## TASK
What lines in this listing contain the string "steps"? Report each one by copying it.
------------------------------------
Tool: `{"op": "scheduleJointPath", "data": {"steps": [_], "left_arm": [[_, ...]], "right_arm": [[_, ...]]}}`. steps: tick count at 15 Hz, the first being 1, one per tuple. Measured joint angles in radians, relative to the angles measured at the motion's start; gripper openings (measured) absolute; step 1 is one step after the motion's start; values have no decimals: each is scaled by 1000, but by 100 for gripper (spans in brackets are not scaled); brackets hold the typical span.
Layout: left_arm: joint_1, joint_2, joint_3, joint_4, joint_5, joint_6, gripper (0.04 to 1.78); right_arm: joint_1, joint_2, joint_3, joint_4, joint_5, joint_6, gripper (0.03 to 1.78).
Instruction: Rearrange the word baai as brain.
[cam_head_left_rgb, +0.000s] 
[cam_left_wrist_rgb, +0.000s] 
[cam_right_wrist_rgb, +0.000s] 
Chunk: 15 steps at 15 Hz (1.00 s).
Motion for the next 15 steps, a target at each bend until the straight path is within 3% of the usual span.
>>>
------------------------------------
## SOLUTION BELOW
Tool: `{"op": "scheduleJointPath", "data": {"steps": [_], "left_arm": [[_, ...]], "right_arm": [[_, ...]]}}`. steps: tick count at 15 Hz, the first being 1, one per tuple. Measured joint angles in radians, relative to the angles measured at the motion's start; gripper openings (measured) absolute; step 1 is one step after the motion's start; values have no decimals: each is scaled by 1000, but by 100 for gripper (spans in brackets are not scaled); brackets hold the typical span.
Chunk: 15 steps at 15 Hz (1.00 s).
Motion for the next 15 steps, a target at each bend until the straight path is within 3% of the usual span.

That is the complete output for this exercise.